Western United States Wildfires and Wildfire Suppression

Samantha Kushel Contributing Writer

It came to a huge shock to thousands of people this summer when we awoke to cloudy skies in New England, I remember going to social media to see what was happening and was stunned to found out this smoke that we were seeing came from the West coast fires! I immediately thought it was a joke because how could smoke from 3,000 miles away be here? This smoke was able to not only travel here but affect our air quality in so many places making it dangerous for a variety of different groups of people to walk outside.  The reason why these fires have gotten so out of hand is due to wildfire suppression acts that were put into place over a century ago, but we are still following them today and if we do not change them soon, it may be too late. 

Starting as early as 1905 when forest protection was reallocated into the hands of the United States Department of Agriculture Forest Services, there was an immediate switch in how they dealt with “protecting” the forests to this idea of fire suppression. Fire Suppression is a way of completely controlling fires and making sure they do not start, or last long if one were to arise, which in theory sounds like a great idea since who wants wild forest fires? In actuality though, research has been done since they made this decision in 1905 and many experts can agree something this a prescribed fire could be the solution to getting wildfires out west to calm down. A prescribed fire allows a lot of the forest fuel that sits in the wild to burn up and making bigger gaps in between the trees so if a wildfire were to break out without being planned, it would be significantly more manageable and would ruin less ecosystems in the forest as well as have less of an effect on humans, like burning down neighborhoods and lessening our air quality. 

While this has been a problem occurring for a long time now, it may seem like why is this an urgent matter right now to fix? The reason is if we are not as proactive as we possibly can be right now, fires are only going to get bigger and untamable in the West as we have seen slowly evolve in the last couple of decades.

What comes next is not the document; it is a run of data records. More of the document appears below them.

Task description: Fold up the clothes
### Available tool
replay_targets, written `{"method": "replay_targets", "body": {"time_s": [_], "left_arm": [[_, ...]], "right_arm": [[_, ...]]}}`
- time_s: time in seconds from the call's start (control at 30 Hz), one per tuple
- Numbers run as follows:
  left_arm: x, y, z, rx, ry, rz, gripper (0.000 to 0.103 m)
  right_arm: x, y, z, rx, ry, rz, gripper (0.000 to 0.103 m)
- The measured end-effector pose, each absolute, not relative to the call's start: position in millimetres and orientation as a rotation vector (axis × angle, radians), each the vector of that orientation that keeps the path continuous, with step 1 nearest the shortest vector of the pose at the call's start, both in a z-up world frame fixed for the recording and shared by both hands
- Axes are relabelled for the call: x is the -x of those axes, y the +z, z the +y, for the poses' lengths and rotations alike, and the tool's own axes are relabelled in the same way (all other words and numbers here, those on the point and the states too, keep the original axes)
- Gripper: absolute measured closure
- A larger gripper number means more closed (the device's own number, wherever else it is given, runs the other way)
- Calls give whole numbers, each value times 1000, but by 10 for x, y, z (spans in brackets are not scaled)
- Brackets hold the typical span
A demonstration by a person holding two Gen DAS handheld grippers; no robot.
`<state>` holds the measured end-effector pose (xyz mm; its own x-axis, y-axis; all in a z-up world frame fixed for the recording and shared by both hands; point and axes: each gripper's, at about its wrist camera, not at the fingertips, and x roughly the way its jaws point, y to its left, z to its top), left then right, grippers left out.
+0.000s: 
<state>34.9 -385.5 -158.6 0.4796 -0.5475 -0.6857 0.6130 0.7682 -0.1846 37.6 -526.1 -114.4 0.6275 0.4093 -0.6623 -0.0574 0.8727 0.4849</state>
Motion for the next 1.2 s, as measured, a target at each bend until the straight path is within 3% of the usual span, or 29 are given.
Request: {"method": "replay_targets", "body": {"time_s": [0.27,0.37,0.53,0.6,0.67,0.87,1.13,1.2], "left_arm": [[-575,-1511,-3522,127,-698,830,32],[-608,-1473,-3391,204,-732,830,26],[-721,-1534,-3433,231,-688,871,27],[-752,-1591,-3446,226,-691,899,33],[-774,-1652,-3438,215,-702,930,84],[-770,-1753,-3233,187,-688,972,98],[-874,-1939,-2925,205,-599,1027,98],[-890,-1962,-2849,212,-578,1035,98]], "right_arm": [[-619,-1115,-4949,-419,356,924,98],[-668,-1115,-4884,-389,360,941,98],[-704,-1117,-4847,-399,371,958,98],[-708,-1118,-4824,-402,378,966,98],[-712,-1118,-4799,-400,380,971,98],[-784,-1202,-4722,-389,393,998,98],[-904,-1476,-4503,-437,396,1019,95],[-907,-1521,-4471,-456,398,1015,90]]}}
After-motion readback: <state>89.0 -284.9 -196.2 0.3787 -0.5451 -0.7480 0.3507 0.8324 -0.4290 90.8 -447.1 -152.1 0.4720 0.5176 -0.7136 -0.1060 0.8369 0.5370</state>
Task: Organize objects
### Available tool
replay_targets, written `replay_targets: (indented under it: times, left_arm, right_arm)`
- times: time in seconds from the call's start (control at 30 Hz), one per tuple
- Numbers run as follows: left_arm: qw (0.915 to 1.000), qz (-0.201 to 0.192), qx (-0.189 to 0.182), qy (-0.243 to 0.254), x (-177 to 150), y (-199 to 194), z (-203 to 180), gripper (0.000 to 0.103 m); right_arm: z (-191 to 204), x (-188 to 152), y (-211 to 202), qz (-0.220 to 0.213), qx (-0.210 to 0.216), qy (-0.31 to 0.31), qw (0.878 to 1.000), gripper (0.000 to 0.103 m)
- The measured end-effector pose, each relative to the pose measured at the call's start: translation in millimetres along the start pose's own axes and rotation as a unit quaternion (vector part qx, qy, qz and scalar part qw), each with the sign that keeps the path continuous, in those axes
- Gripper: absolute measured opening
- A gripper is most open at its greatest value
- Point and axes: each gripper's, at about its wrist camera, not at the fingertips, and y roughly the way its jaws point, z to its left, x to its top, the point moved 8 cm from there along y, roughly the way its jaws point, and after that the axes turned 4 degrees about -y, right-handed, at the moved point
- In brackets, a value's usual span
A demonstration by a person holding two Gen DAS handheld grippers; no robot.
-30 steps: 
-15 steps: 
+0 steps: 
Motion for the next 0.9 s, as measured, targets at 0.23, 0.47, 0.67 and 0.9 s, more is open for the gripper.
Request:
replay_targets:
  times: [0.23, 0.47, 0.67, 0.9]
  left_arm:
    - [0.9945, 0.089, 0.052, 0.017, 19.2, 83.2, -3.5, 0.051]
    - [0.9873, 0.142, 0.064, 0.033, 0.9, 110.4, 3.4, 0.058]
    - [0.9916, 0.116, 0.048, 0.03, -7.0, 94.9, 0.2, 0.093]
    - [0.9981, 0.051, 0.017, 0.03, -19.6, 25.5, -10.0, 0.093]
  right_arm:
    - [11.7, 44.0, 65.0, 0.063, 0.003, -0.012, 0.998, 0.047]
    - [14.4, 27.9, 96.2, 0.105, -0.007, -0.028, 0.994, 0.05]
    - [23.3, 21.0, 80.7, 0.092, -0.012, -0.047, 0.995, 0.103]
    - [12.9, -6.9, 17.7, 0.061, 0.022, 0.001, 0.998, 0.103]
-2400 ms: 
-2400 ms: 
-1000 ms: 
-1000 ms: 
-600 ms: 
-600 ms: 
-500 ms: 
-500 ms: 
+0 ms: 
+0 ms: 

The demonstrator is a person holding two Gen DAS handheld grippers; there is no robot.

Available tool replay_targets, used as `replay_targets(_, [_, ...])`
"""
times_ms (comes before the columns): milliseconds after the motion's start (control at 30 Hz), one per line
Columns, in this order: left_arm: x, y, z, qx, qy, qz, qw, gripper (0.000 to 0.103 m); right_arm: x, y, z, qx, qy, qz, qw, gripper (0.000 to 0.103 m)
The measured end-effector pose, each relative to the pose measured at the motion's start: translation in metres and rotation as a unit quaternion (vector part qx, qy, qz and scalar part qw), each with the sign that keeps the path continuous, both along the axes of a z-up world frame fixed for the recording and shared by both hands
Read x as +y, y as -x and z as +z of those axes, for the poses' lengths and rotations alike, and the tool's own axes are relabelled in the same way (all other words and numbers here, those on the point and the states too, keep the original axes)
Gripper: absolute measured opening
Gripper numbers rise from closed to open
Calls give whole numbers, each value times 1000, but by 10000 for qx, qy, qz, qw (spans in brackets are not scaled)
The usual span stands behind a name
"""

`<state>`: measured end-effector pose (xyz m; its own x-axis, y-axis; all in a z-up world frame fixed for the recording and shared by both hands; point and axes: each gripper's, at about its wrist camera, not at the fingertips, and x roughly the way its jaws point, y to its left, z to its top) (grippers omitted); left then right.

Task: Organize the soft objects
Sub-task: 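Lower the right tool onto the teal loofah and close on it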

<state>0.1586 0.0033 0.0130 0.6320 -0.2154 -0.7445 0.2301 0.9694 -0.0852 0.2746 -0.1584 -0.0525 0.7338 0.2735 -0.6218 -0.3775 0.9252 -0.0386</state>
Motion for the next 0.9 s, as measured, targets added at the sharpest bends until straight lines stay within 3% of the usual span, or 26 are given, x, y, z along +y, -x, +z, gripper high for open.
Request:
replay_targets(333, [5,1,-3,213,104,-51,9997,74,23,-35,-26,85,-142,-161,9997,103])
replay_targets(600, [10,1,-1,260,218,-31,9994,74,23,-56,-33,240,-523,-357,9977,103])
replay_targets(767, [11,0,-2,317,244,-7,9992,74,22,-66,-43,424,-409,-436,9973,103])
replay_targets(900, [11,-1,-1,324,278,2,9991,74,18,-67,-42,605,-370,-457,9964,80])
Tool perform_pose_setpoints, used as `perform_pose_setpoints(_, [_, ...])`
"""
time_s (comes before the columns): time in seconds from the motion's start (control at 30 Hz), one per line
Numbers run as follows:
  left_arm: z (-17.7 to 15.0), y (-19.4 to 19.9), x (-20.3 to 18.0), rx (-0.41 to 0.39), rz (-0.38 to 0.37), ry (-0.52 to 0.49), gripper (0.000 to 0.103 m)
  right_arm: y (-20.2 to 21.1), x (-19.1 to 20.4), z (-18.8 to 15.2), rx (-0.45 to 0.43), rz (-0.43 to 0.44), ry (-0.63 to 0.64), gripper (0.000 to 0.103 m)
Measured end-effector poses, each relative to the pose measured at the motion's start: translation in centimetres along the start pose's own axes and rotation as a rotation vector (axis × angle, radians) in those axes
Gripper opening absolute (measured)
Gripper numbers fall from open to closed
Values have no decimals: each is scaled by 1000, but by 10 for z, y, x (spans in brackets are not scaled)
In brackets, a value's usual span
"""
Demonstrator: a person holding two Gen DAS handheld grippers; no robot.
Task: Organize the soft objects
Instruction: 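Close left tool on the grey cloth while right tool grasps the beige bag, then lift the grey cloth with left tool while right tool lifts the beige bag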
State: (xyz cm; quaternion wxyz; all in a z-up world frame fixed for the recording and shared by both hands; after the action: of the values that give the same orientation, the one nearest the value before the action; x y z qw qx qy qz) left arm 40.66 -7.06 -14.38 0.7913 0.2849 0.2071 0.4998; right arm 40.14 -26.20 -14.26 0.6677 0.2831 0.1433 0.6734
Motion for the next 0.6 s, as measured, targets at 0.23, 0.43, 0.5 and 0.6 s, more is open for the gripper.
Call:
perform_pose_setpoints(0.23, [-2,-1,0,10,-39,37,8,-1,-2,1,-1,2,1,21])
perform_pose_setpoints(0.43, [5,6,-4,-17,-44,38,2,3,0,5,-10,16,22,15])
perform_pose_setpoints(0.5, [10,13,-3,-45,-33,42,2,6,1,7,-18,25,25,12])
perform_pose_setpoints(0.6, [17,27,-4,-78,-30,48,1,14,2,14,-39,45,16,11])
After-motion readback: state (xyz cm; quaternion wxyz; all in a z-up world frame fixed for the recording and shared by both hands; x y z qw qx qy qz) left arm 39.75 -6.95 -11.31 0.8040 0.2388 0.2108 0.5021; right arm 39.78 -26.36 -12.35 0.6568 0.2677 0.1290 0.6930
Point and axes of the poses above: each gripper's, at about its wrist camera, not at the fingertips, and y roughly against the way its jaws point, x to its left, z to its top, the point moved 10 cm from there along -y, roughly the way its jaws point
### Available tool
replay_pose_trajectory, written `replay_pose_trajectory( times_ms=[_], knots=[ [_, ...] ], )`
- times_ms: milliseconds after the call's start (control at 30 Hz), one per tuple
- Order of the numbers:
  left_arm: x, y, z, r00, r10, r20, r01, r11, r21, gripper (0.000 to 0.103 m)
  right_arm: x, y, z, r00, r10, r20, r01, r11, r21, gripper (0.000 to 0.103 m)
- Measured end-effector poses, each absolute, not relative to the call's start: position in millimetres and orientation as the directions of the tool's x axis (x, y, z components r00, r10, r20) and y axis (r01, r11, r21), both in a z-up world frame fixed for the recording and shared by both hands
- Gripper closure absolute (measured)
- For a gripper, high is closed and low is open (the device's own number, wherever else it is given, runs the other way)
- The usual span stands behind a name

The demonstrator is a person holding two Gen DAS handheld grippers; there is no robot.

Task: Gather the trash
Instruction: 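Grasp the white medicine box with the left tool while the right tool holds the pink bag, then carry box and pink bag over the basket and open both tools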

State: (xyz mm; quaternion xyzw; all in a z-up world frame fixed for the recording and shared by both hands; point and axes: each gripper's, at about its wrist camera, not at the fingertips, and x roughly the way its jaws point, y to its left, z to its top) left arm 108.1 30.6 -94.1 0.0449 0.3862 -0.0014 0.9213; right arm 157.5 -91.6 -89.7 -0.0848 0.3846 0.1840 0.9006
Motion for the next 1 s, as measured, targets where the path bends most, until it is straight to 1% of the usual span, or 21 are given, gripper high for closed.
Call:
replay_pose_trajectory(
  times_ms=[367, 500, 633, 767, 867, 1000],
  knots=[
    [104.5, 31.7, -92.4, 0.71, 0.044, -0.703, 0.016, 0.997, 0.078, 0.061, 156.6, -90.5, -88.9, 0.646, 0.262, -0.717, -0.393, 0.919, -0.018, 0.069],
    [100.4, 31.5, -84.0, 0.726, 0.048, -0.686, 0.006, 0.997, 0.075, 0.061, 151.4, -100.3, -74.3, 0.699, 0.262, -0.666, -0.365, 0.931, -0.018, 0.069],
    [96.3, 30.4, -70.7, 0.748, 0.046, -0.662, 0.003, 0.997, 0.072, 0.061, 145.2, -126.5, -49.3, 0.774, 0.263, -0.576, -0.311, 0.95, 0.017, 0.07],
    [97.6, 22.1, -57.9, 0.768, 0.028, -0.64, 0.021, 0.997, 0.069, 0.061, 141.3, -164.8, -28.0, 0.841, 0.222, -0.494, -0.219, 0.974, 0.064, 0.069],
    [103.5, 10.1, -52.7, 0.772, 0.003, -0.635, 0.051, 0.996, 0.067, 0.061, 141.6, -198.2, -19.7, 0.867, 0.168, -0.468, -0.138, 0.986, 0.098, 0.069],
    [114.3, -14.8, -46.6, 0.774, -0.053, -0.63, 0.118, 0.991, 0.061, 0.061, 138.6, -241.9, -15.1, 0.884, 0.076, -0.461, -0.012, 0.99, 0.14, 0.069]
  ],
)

Shortages on water and record high timber prices prevented this change of stopping fire suppression from happening in the 1990’s, a time where environmental issues were finally being brought to the forefront of the average person’s mind and we started to see a huge demand from researchers and the public of the desire to stop fire suppression. Then, a decade ago when we again saw a rise in demand for putting fires suppression to a halt, we were not able to because of poor air quality from the already occurring fires. 

Public policy needs to be enacted on a state level to be able to deal with starting prescribed fires depending on each individual situation. We should not force a state like California to start these burns if they are already struggling heavily in air quality but in places like Montana who can afford the fires, they need to start implementing them. For the states that cannot yet jump on board, they should be looking at a system that can measure air quality and wind patterns to try and see a future where they can start prescribed fires. 

The wildfires are doing extreme harm to our bodies and environment. If we do not do something about it soon it will only get worse due to even higher temperatures creating worse conditions for forest. State level policies need to be looked at depending on what each state can handle, if they can handle prescribed fires than I think that is their best bet and for the states that cannot yet handle it due to severe conditions, they need to pass policies to get conditions into place to be able to start prescribed fires. 

References 

Busenberg, George (2004). Wildfire management in the United States: The Evolution of Policy  

Failure. Review of Policy Research. https://onlinelibrary.wiley.com/doi/10.1111/j.1541- 1338.2004.00066.x?__cf_chl_jschl_tk__=pmd_VykE4f3e3_G6esTUkAo_8gq2LIimzJRJ 7CD8bJmClO0-1635258341-0-gqNtZGzNAlCjcnBszQvl. 

Calkin, D.E., Thompson, M.P. & Finney, M.A (2015). Negative consequences of positive  feedbacks in US wildfire management. https://doi.org/10.1186/s40663-015-0033-8

Miller, C., O’Neill, S., Rorig, M., & Alvarado, E. (2019). Air-Quality Challenges of Prescribed  Fire in the Complex Terrain and Wildland Urban Interface Surrounding Bend, Oregon.doi:10.3390/atmos10090515. 

Peterson, Molly (2018). Why California’s Best Strategy Against Wildfires is Hardly Ever Used. 

Kqed.org. https://www.kqed.org/science/1927354/controlled-burns-can-help-solve-californias-fire-problem-so-why-arent-there-more-of-them. 

Shaw, D. T., Henderson, R. T., & Cardona, M. E. (1992). Urban Drought Response in Southern  California: 1990-91. Journal (American Water Works Association)http://www.jstor.org/stable/41294302. 

Sohngen, Brent & Haynes, Richard (1994). The “Great” Price Spike of ’93: An Analysis of  Lumber and Stumpage Prices in the Pacific Northwest. United States Department Of  Agriculture. pnw_rp476.pdf (fs.fed.us).